(Source records)
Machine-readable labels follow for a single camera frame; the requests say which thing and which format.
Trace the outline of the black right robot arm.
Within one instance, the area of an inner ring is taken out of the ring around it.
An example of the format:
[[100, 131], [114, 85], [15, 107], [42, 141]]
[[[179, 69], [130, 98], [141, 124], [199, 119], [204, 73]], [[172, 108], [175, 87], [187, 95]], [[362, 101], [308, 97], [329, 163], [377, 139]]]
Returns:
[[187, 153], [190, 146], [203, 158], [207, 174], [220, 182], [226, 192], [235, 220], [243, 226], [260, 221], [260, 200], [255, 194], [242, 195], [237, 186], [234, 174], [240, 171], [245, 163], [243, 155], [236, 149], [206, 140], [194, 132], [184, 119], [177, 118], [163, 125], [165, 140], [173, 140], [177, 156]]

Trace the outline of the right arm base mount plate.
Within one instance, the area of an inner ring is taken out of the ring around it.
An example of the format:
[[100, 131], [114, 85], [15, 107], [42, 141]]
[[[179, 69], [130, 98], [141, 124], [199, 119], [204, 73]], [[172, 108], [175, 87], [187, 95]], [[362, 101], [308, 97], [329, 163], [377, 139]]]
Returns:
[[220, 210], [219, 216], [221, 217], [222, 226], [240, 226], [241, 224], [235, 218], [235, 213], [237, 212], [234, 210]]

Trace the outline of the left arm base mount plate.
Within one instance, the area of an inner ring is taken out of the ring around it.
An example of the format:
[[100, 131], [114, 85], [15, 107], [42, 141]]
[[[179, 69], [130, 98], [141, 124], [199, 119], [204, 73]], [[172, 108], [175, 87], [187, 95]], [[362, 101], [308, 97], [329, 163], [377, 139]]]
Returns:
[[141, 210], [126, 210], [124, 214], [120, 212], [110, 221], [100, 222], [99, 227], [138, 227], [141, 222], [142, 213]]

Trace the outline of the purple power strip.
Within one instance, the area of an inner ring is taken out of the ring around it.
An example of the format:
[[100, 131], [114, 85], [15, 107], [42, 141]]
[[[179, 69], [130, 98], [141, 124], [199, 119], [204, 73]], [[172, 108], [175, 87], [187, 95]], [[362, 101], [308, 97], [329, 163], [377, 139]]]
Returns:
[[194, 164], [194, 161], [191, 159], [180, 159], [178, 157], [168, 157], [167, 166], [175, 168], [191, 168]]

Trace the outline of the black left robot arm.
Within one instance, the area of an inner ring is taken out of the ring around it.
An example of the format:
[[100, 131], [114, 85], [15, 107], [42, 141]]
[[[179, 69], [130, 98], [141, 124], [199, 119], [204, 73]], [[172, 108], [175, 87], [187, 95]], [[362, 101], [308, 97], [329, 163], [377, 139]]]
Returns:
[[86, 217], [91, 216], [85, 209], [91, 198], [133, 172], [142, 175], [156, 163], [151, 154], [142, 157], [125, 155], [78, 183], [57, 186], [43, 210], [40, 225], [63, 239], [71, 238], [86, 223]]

### Task item
Look through the entries above; find each line with the word "plate" and copy it.

### Result
Trace the outline of the right arm base mount plate.
Trace the outline of the left arm base mount plate.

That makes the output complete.